▶ _PROBLEM TO SOLVE_
Produce the lines from the one containing "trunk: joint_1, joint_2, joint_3" through the end of the material exactly as they appear, both ends included, and leave the pictures out.
● ● ● ● ● ● ●
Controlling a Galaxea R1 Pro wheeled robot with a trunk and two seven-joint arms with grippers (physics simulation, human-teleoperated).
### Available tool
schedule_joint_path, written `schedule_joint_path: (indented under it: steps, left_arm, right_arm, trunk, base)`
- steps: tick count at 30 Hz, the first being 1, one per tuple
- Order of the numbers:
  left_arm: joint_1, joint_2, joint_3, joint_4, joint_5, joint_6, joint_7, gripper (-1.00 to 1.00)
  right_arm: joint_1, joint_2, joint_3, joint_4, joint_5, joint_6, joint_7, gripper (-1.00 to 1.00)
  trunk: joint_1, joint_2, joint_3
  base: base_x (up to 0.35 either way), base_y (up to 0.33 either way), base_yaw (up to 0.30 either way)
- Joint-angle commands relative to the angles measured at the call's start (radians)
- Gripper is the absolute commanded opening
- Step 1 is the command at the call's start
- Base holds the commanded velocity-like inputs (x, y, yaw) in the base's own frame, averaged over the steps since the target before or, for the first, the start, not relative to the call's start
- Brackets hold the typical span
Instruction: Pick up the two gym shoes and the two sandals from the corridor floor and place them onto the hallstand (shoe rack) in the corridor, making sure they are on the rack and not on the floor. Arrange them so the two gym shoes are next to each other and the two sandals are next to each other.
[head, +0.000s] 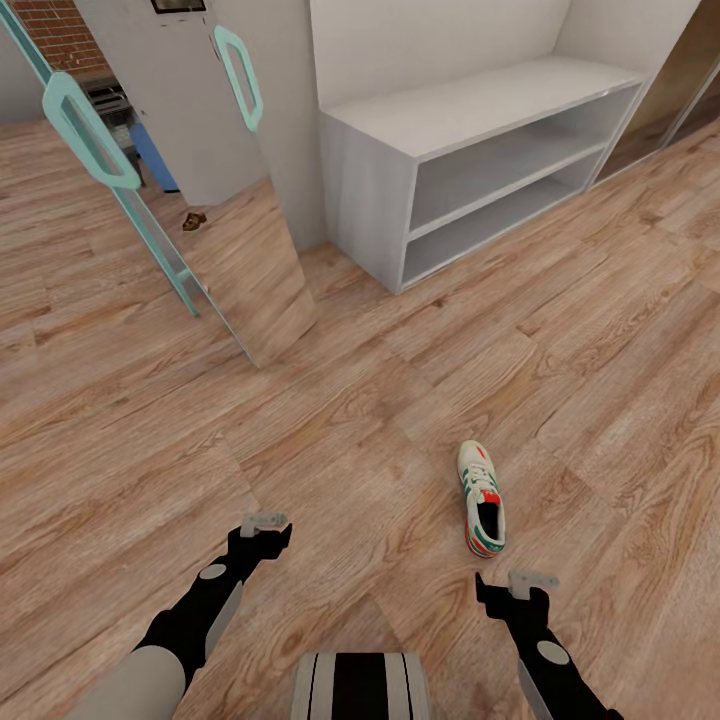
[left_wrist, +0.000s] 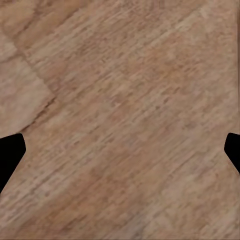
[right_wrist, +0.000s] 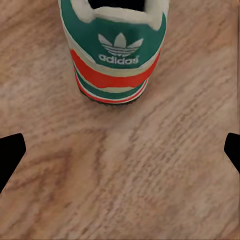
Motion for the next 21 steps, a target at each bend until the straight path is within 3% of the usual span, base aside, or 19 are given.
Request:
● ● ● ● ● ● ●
▶ _WRITTEN SOLUTION_
  trunk: joint_1, joint_2, joint_3
  base: base_x (up to 0.35 either way), base_y (up to 0.33 either way), base_yaw (up to 0.30 either way)
- Joint-angle commands relative to the angles measured at the call's start (radians)
- Gripper is the absolute commanded opening
- Step 1 is the command at the call's start
- Base holds the commanded velocity-like inputs (x, y, yaw) in the base's own frame, averaged over the steps since the target before or, for the first, the start, not relative to the call's start
- Brackets hold the typical span
Instruction: Pick up the two gym shoes and the two sandals from the corridor floor and place them onto the hallstand (shoe rack) in the corridor, making sure they are on the rack and not on the floor. Arrange them so the two gym shoes are next to each other and the two sandals are next to each other.
[head, +0.000s] 
[left_wrist, +0.000s] 
[right_wrist, +0.000s] 
Motion for the next 21 steps, a target at each bend until the straight path is within 3% of the usual span, base aside, or 19 are given.
Request:

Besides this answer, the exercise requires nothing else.